Key responsibilities/activities of the position


  • The QP is required to ensure that they are aware of, and that they comply with the specific responsibilities of the QP as stated in the following documents (at a minimum):
    • Directive 2001/83/EC relating to medicinal products for human use.
    • Directive 2001/20/EC on the approximation of the laws, regulations and administrative provisions of the Member States relating to the implementation of good clinical practice in the conduct of clinical trials on medicinal products for human use
    • Eudralex Volume 4 Annex 16: Certification by a qualified person & batch release
    • Eudralex Volume 4 Annex 13: Manufacture of investigational medicinal products
  • Certifies batches for sale or supply (in compliance with the above regulations). Note: The Q.P. who certifies a finished product batch before release may do so based on their personal knowledge of all the facilities and procedures employed, the expertise of the persons concerned and of the quality system within which they operate. Alternatively they may rely on the confirmation (by one or more other Q.P.s) of the compliance of intermediate stages of manufacture within a quality system which he/she has accepted.
  • Approves the following:
    • Annual Product Quality Review
    • Relevant Standard Operating Procedures
    • Complaint Investigations
    • Deviations (EQMS product and process events)
    • Supplier Investigations (EQMS general investigations)
    • Quality Agreements
  • Attends and participates in the following meetings (at a minimum):
    • Event Review
    • Quality Systems Review
    • Site QP meetings
  • Maintains their knowledge and experience keeps same up to date in the light of technical and scientific progress and changes in quality management relevant to the products which he/she is required to certify.
  • Attends the following, where possible:
    • Irish Medicines Board GMP & Market Compliance Information Days
    • QP Forums
  • Knowledge

    · Must have a complete understanding and application of QA principles, concepts, industry practices, and standards. .

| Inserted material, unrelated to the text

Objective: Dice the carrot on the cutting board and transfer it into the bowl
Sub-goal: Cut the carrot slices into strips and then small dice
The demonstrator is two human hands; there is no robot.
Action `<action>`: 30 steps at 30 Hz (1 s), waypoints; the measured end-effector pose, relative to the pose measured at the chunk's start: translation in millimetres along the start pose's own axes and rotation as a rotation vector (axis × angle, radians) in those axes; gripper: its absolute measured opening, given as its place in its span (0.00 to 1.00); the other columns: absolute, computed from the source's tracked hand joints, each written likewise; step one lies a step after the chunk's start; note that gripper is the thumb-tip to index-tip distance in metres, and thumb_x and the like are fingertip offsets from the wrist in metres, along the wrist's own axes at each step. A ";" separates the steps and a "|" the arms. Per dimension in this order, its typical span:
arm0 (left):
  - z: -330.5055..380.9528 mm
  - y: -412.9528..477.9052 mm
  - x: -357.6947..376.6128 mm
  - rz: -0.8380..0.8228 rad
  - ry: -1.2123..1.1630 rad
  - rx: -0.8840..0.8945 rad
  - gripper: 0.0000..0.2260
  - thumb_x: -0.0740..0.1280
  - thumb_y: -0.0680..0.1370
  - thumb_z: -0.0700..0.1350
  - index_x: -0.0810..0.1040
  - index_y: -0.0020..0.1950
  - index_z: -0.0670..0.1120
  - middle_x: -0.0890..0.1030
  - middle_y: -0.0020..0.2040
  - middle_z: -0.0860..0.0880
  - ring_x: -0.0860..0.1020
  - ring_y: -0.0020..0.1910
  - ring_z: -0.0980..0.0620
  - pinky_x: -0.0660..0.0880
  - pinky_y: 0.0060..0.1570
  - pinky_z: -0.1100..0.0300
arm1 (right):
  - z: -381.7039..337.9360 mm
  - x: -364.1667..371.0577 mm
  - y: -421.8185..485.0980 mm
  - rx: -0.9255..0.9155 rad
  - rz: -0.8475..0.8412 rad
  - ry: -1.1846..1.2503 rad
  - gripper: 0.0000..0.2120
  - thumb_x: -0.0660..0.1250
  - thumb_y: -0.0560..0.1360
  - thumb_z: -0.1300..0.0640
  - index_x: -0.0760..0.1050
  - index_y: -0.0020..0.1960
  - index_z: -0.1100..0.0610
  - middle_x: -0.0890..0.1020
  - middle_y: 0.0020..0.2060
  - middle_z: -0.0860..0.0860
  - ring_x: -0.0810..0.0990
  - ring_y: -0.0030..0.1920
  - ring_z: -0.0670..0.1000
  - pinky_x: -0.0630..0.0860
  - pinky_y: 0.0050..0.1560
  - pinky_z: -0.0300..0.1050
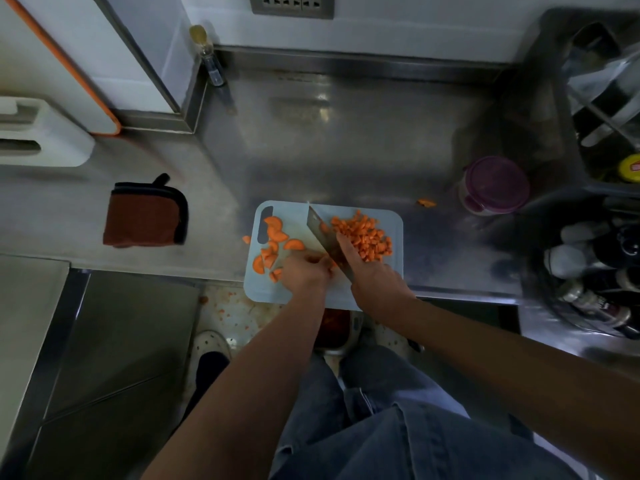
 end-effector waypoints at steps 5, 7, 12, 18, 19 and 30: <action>-2.8 -0.3 -0.2 0.007 -0.035 -0.031 0.05 0.73 0.73 0.41 0.83 0.37 0.46 0.84 0.39 0.47 0.83 0.42 0.48 0.81 0.49 0.52 | -2.0 7.9 5.8 0.005 -0.044 -0.011 0.42 0.57 0.76 0.66 0.35 0.77 0.43 0.77 0.47 0.59 0.76 0.44 0.57 0.71 0.43 0.51; -2.6 0.0 -0.1 0.007 -0.029 -0.031 0.05 0.73 0.73 0.41 0.83 0.37 0.47 0.85 0.38 0.47 0.83 0.41 0.48 0.81 0.48 0.51 | -1.1 12.4 6.3 0.001 -0.040 -0.002 0.42 0.57 0.76 0.67 0.34 0.77 0.42 0.78 0.50 0.60 0.78 0.45 0.59 0.73 0.44 0.53; -1.5 -0.1 0.8 -0.006 -0.039 -0.035 0.03 0.72 0.74 0.41 0.85 0.41 0.45 0.85 0.40 0.47 0.83 0.41 0.49 0.81 0.48 0.53 | 3.9 14.0 6.2 0.000 -0.025 0.032 0.41 0.55 0.78 0.65 0.32 0.76 0.41 0.79 0.48 0.59 0.79 0.43 0.58 0.77 0.46 0.56; 4.9 -5.0 -4.5 -0.003 0.078 0.071 0.07 0.70 0.76 0.46 0.85 0.42 0.45 0.84 0.37 0.49 0.79 0.37 0.52 0.74 0.40 0.61 | 6.9 -2.6 9.7 -0.043 0.090 0.109 0.38 0.56 0.80 0.59 0.33 0.76 0.42 0.79 0.43 0.57 0.78 0.39 0.56 0.76 0.42 0.53; 5.1 -4.8 -6.0 -0.001 0.092 0.079 0.08 0.70 0.76 0.47 0.84 0.40 0.45 0.83 0.37 0.49 0.80 0.38 0.51 0.75 0.40 0.60 | 6.4 -9.0 10.3 -0.057 0.117 0.158 0.36 0.56 0.80 0.59 0.35 0.77 0.43 0.79 0.41 0.56 0.77 0.37 0.56 0.74 0.40 0.51; 46.6 -20.8 -5.6 -0.046 0.565 0.658 0.16 0.66 0.75 0.39 0.77 0.63 0.47 0.76 0.58 0.45 0.76 0.54 0.46 0.70 0.53 0.58 | 23.2 -28.5 11.6 -0.076 0.195 0.279 0.34 0.55 0.79 0.61 0.41 0.79 0.48 0.75 0.61 0.62 0.74 0.41 0.56 0.68 0.38 0.46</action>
Point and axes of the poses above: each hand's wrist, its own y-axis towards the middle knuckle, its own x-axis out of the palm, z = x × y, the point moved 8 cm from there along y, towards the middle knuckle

    · Must be able to provide solutions to moderately complex to semi-routine problems.
    · Must have the ability to recognise deviation from accepted practice is required.
    · Must be able to apply knowledge of current Good Manufacturing Practices (cGMPs) and/or Good Laboratory Practices (GLPs) on a daily basis.

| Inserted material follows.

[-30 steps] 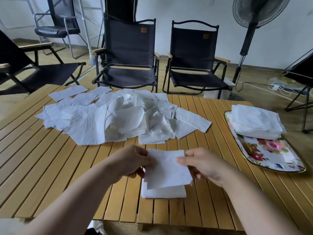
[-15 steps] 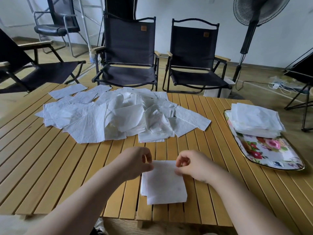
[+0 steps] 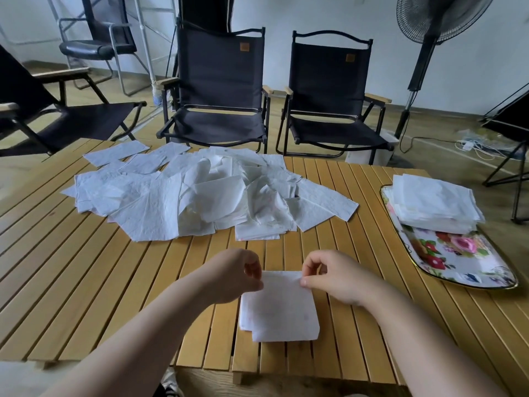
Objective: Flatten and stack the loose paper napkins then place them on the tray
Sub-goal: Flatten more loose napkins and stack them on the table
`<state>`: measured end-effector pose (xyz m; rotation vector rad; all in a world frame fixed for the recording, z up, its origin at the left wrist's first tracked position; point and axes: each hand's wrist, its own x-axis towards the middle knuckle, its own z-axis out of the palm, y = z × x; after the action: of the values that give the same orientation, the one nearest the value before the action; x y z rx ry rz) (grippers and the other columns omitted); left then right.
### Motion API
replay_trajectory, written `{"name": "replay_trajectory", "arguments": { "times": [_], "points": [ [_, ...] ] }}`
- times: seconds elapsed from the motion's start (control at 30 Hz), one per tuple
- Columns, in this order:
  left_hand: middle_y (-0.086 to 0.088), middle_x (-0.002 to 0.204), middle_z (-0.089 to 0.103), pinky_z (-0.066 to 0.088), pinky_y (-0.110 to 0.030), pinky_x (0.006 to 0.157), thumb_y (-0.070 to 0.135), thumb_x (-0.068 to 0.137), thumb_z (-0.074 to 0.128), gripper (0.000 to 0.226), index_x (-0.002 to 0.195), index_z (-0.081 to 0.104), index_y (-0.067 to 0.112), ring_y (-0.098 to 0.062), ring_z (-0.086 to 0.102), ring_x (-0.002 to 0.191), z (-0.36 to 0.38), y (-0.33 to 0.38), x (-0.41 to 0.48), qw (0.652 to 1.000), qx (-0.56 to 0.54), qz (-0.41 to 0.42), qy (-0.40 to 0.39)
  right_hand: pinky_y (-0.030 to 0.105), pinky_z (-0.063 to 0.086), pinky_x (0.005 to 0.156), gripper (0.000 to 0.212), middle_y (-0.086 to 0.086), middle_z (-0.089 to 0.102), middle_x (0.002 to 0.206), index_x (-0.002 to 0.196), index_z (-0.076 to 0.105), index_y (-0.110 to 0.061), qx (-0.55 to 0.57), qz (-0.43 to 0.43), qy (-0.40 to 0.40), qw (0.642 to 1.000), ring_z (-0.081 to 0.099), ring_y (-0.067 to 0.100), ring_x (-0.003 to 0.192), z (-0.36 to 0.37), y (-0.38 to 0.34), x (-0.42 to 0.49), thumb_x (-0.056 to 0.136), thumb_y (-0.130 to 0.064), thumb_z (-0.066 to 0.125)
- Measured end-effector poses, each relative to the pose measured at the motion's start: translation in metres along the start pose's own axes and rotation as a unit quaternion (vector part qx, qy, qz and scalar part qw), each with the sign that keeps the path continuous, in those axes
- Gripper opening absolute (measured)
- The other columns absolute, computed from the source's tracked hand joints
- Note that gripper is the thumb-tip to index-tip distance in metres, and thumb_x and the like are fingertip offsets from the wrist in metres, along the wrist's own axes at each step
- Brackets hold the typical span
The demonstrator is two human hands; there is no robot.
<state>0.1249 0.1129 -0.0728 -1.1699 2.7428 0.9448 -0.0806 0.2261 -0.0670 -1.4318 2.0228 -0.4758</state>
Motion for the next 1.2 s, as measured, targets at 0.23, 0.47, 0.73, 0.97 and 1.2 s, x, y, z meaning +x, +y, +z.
{"name": "replay_trajectory", "arguments": {
  "times": [0.23,0.47,0.73,0.97,1.2],
  "points": [
    [0.004,0.101,0.066,0.056,-0.032,0.082,0.03,0.092,0.067,0.013,0.103,0.066,0.021,-0.014,0.061,0.091,0.003,0.001,0.004,0.999,0.005,-0.003,0.048,0.025,0.047,0.064,0.011,-0.007,0.064,0.084,0.084,0.064,-0.026,0.011,0.028,0.032,0.999,0.058,0.011,0.074,0.011,0.006,0.007,0.087,-0.026,0.074],
    [0.006,0.106,0.059,0.048,-0.025,0.076,0.035,0.095,0.062,0.015,0.106,0.063,0.026,-0.012,0.057,0.093,-0.008,0.005,0.01,0.993,0.019,-0.003,0.118,0.02,0.042,0.065,0.024,-0.009,0.062,0.101,0.112,0.061,-0.028,0.028,0.064,0.161,0.985,0.058,0.008,0.087,0.004,0.006,0.022,0.091,-0.031,0.071],
    [0.009,0.108,0.061,0.043,-0.019,0.066,0.036,0.096,0.058,0.018,0.108,0.066,0.026,-0.006,0.056,0.084,-0.01,-0.007,0.018,0.991,-0.006,-0.013,0.134,0.039,0.042,0.11,0.057,-0.001,0.045,0.152,0.153,0.036,-0.025,-0.01,0.067,0.198,0.978,0.038,0.022,0.141,0.022,-0.001,0.068,0.1,-0.023,0.056],
    [0.011,0.106,0.066,0.043,-0.021,0.061,0.036,0.095,0.058,0.017,0.106,0.067,0.028,-0.005,0.057,0.076,-0.017,-0.019,0.019,0.991,-0.023,-0.026,0.132,0.036,0.05,0.085,0.013,-0.007,0.064,0.108,0.107,0.062,-0.026,-0.1,0.111,0.268,0.952,0.059,0.016,0.098,0.021,0.011,0.069,0.097,-0.035,0.061],
    [0.011,0.107,0.067,0.052,-0.026,0.074,0.037,0.097,0.058,0.019,0.111,0.067,0.027,-0.006,0.061,0.086,-0.016,-0.011,0.014,0.991,-0.065,-0.018,0.112,0.023,0.045,0.059,0.012,-0.004,0.065,0.086,0.083,0.058,-0.023,0.018,0.024,0.227,0.973,0.055,0.008,0.068,0.006,0.005,0.04,0.095,-0.024,0.062]
  ]
}}
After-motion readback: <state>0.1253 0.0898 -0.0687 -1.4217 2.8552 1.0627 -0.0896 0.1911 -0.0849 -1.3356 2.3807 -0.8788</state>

    · Must be able to exercise judgment within generally well-defined procedures and practices to determine appropriate action.
    · Normally receives no instruction on routine work, general instructions on new assignments.

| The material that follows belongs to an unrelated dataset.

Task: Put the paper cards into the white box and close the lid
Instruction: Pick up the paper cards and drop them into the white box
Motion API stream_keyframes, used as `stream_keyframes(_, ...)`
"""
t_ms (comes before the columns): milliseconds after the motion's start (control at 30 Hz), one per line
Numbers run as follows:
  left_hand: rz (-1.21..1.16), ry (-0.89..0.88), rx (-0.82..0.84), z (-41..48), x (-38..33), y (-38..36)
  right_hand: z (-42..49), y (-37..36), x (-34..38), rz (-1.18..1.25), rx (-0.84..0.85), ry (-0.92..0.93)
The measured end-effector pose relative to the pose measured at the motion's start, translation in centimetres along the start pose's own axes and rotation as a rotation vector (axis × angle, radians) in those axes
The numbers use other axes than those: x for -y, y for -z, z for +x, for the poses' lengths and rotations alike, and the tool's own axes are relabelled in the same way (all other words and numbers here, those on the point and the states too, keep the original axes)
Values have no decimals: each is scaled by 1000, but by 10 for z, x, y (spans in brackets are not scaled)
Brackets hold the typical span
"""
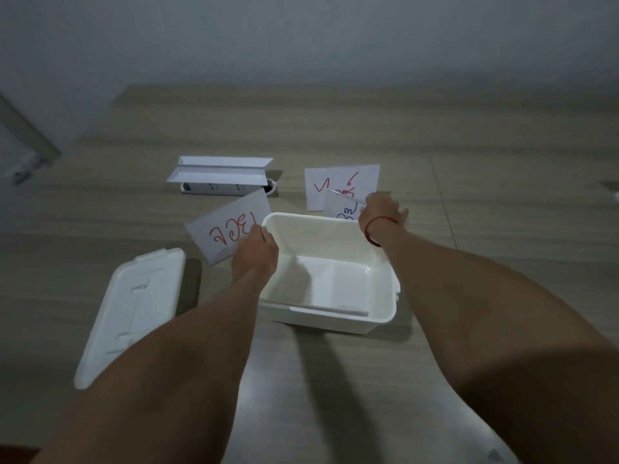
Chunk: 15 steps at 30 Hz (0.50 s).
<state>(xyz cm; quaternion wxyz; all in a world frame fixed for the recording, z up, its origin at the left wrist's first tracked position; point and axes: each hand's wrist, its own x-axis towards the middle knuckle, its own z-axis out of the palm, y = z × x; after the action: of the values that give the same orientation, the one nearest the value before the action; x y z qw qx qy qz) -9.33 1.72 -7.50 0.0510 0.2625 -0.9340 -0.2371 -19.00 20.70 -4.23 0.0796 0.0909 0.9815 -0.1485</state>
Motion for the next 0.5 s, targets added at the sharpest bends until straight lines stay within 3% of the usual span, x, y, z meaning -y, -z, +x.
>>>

    · Strong verbal, technical writing and interpersonal skills are required.

    Education & Experience

    Typically requires a BA or BSc degree and minimum 7 years of relevant experience in related field or a MA or MBA degree and minimum 5 years of relevant experience.
  • The QP must meet the minimum requirements for education and experience as outlined in Directive 2001/83/EC relating to medicinal products for human use.